When plasma cells become cancerous and grow out of control, they can produce a tumor called a plasmacytoma. These tumors generally develop in a bone, but they are also rarely found in other tissues. If someone has only a single plasma cell tumor, the disease is called an isolated (or solitary) plasmacytoma. If someone has more than one plasmacytoma, they have multiple myeloma.

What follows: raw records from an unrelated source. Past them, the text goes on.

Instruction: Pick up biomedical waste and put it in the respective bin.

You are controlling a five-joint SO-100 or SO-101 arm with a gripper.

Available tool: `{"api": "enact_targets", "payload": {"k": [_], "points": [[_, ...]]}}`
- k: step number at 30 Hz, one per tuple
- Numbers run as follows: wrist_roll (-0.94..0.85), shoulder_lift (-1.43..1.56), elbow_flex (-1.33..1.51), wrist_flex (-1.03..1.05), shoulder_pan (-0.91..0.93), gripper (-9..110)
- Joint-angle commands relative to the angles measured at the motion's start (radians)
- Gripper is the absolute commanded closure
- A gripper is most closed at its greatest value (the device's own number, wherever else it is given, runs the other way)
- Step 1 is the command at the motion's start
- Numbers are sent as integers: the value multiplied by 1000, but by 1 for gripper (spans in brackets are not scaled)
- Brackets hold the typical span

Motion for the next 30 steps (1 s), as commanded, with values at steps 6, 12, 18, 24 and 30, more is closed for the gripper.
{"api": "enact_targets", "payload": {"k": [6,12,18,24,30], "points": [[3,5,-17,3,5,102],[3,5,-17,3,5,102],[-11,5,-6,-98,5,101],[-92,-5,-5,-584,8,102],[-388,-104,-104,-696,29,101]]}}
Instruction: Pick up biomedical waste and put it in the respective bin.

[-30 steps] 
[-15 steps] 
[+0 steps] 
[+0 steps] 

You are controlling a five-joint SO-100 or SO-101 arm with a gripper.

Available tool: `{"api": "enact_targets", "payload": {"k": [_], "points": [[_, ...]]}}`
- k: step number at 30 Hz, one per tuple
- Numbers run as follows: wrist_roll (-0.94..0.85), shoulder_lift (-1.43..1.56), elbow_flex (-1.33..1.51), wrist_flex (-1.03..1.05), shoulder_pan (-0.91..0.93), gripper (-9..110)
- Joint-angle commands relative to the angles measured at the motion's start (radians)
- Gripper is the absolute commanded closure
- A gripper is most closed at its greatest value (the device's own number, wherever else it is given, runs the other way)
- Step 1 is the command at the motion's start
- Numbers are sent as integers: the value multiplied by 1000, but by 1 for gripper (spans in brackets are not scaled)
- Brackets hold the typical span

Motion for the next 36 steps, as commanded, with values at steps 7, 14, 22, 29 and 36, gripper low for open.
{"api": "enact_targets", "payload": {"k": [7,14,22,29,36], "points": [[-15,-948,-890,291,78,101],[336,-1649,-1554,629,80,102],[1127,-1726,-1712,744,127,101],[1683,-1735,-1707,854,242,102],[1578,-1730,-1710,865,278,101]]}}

Multiple myeloma is characterized by several features, including:

Low blood counts

In multiple myeloma, the overgrowth of plasma cells in the bone marrow can crowd out normal blood-forming cells, leading to low blood counts. This can cause anemia – a shortage of red blood cells. People with anemia become pale, weak, and fatigued. Multiple myeloma can also cause the level of platelets in the blood to become low (called thrombocytopenia). This can lead to increased bleeding and bruising. Another condition that can develop is leukopenia – a shortage of normal white blood cells. This can lead to problems fighting infections.

Bone and calcium problems

Myeloma cells also interfere with cells that help keep the bones strong. Bones are constantly being remade to keep them strong. Two major kinds of bone cells normally work together to keep bones healthy and strong. The cells that lay down new bone are called osteoblasts. The cells that break down old bone are called osteoclasts. Myeloma cells make a substance that tells the osteoclasts to speed up dissolving the bone. Since the osteoblasts do not get a signal to put down new bone, old bone is broken down without new bone to replace it. This makes the bones weak and they break easily. Fractured bones are a major problem in people with myeloma. This increase in bone break-down can also raise calcium levels in the blood. (Problems caused by high calcium levels are discussed in the section “How is multiple myeloma diagnosed?”)

Infections

Abnormal plasma cells do not protect the body from infections. As mentioned before, normal plasma cells produce antibodies that attack germs. For example, if you developed pneumonia, normal plasma cells would produce antibodies aimed at the specific bacteria that were causing the illness. These antibodies help the body attack and kill the bacteria. In multiple myeloma, the myeloma cells crowd out the normal plasma cells, so that antibodies to fight the infection can’t be made. The antibody made by the myeloma cells does not help fight infections. That’s because the myeloma cells are just many copies of the same plasma cell – all making copies of the same exact (or monoclonal) antibody.

Kidney problems

The antibody made by myeloma cells can harm the kidneys. This can lead to kidney damage and even kidney failure.